As though reading my mind, Fran says tentatively, ‘Did you ever find out who it was? The person he met that night? I can’t believe he left the receipt out like that.’
I find myself shaking my head, and in that moment, I know that also to be true.
‘No, I didn’t.’
‘You sure you’re OK?’ Fran says, worry etched in her voice now. ‘I could come up to see you if you like?’
‘That’s OK,’ I say eventually. ‘Maybe in a bit, I’m still getting used to everything I guess.’
A pause.
‘All right,’ Fran says. ‘You just let me know when.’
I’m about to say goodbye when I hear her take a breath in.
‘I really do miss you, E,’ she says, and I stop. She sounds upset.
‘I miss you too,’ I find myself saying, more because it would be really harsh not to.
‘But I suppose I get why you’ve made the move,’ she continues, like she’s trying to work it out, ‘what with your work hours and the gym every morning and the grilled fish every night . . . though most people would have killed for your life with that rooftop apartment of yours. Not that you ever got to see it much. You were the same at university, looking back; work work work, remember? Then I guess it just didn’t stop – we barely saw you in the last year. ’
I’m wondering who she means by we exactly. And why did Emily come to Edinburgh, for that matter? When she could have gone anywhere?
‘That doesn’t mean I don’t want you to come back,’ Fran adds quickly. ‘Just . . . what I’m trying to say, badly, is maybe you do need some time to chill. Process everything.’
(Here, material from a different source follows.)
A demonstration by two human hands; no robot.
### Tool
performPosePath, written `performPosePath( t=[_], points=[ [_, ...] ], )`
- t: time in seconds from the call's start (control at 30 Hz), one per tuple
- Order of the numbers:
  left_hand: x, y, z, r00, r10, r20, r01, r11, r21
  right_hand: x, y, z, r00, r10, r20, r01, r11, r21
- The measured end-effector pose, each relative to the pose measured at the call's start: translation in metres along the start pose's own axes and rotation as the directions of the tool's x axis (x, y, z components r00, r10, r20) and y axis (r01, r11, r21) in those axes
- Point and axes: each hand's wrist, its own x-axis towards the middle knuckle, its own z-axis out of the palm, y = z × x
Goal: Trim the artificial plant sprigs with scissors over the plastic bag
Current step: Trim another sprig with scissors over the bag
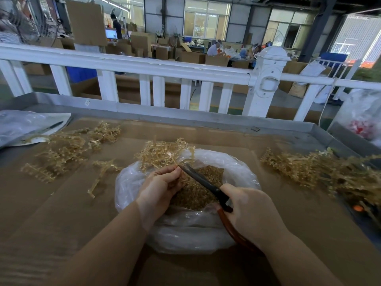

‘Well, thanks for clearing that up.’ I smile.
‘Anytime, E.’
‘And if you need any more help planning your wedding,’ I find myself adding, ‘I’m only a phone call away. I have some experience.’
‘I know,’ she adds with a laugh, ‘and I will hold you to that.’
We finally say our goodbyes and, putting the photos of Simon away in my handbag, I head back to the flat.